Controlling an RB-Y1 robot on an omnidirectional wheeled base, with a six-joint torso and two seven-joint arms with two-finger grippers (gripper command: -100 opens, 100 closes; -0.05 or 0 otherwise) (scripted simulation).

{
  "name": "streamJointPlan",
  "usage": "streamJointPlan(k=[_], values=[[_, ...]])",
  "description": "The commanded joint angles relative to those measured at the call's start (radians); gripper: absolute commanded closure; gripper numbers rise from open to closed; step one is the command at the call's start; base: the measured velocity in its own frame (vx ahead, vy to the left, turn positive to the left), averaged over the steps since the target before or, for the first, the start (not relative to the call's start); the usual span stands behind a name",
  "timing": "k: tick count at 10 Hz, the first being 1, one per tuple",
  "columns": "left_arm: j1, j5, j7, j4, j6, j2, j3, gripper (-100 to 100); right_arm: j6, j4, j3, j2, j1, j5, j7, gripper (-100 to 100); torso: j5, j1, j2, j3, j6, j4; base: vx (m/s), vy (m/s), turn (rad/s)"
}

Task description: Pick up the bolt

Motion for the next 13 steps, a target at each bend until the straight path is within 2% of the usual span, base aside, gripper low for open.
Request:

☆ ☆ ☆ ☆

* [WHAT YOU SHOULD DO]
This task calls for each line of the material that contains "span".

* [TASK OUTPUT]
  "description": "The commanded joint angles relative to those measured at the call's start (radians); gripper: absolute commanded closure; gripper numbers rise from open to closed; step one is the command at the call's start; base: the measured velocity in its own frame (vx ahead, vy to the left, turn positive to the left), averaged over the steps since the target before or, for the first, the start (not relative to the call's start); the usual span stands behind a name",
Motion for the next 13 steps, a target at each bend until the straight path is within 2% of the usual span, base aside, gripper low for open.

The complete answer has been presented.